Gas markets remain elevated but stable, with CEGH forward prices around €59/MWh, while carbon (EUA) prices continue to hover near €60–65/t, maintaining cost pressure on thermal generation.
Coal prices, by contrast, are trending lower, offering limited relief for lignite-heavy systems in the Balkans but insufficient to materially shift the merit order against gas under current carbon pricing conditions.
Structurally, the market continues to exhibit three dominant features shaping trading behavior. First, the increasing penetration of renewables—now approaching 47.3% of EU electricity generation—is amplifying volatility rather than suppressing it, particularly in regions like SEE where grid flexibility remains limited.
Second, cross-border integration is becoming more influential in price formation. The ability of Central European markets to export surplus power into SEE is increasingly capping extreme price spikes, but also transmitting volatility across borders.
Third, dispatchable generation—especially gas—retains a critical role as the balancing mechanism, effectively setting marginal prices during peak demand and low renewable output periods.
Looking ahead, the near-term trajectory will depend heavily on weather-driven renewable output. Forecasts indicate gradually rising temperatures and relatively stable solar conditions, which could continue to suppress midday prices. However, the absence of strong wind generation suggests that evening peak pricing will remain elevated, preserving intraday volatility.
Hydrological conditions will also be closely watched. Recent increases in hydro output, supported by improving river flows, have provided some relief, but sustained recovery will be necessary to materially reduce reliance on thermal generation.
In practical trading terms, the current environment continues to favor flexible strategies. Intraday spreads remain wide, cross-border arbitrage opportunities are active—particularly along the Germany–Austria–Hungary corridor—and balancing markets are becoming increasingly valuable as renewable penetration rises.

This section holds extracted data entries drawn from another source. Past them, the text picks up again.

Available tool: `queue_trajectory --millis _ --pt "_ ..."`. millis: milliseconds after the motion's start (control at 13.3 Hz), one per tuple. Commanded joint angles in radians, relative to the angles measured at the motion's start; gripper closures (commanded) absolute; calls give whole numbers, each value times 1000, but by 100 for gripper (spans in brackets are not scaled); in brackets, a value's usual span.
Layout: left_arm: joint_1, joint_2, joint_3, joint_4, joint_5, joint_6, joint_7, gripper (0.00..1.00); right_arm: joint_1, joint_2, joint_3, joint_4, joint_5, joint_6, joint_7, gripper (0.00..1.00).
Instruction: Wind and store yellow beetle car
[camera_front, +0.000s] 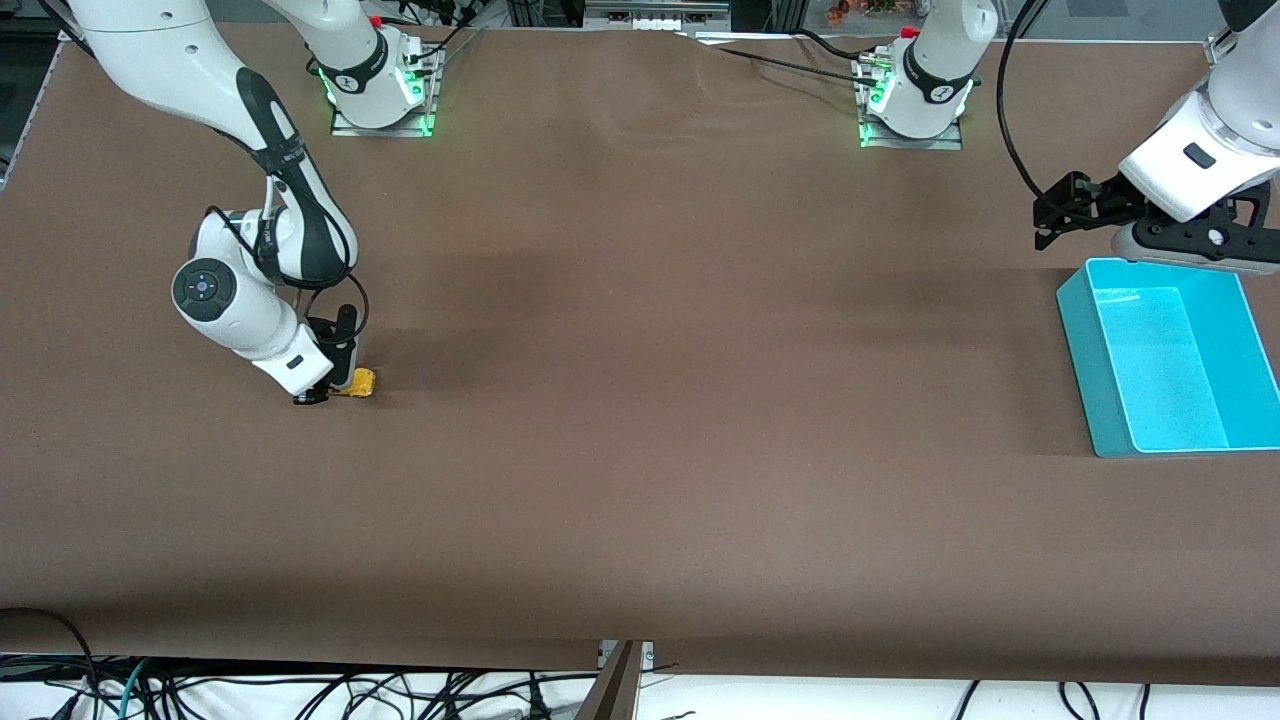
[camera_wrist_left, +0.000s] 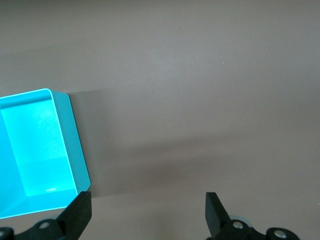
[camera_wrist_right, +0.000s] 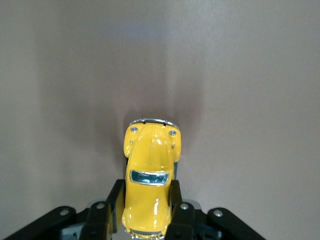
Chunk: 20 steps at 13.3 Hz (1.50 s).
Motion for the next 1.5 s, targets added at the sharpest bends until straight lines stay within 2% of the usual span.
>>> queue_trajectory --millis 0,375,750,825,900,975,1425 --pt "0 -8 -2 1 3 3 7 0 -104 33 8 -26 1 48 -120 81" --pt "0 -8 -2 1 3 5 7 0 -287 67 13 2 0 81 -310 80" --pt "0 -8 -2 1 3 5 7 0 -312 75 14 16 3 82 -319 78" --pt "0 -8 -2 1 3 5 7 0 -312 74 16 19 9 80 -318 52" --pt "0 -8 -2 1 3 5 7 0 -312 72 19 32 19 75 -318 9" --pt "0 -8 -2 1 3 5 7 0 -312 70 31 46 23 68 -319 0" --pt "1 -8 0 1 3 5 7 0 -308 57 39 98 24 -4 -318 0"
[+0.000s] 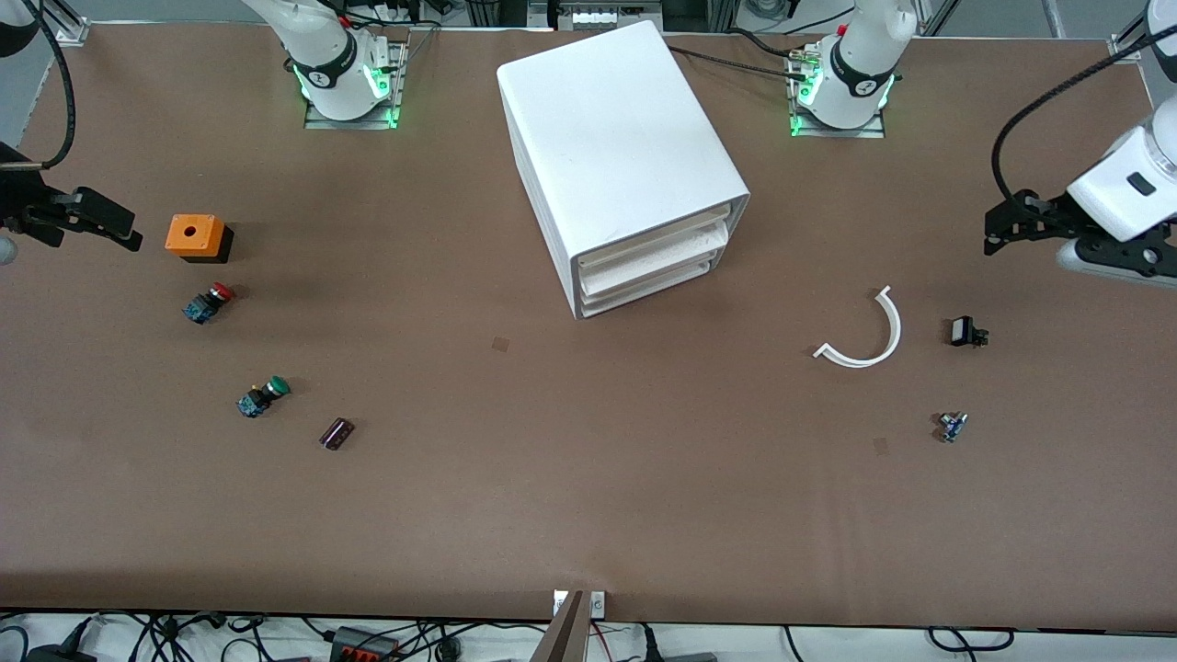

The broader structural shift is clear: SEE electricity markets are no longer defined primarily by scarcity, but by volatility. Price direction is increasingly dictated not by absolute supply deficits, but by the interplay between intermittent renewables, flexible generation, and cross-border flows—a dynamic that is likely to intensify as new renewable and storage capacity enters the system through 2026 and beyond.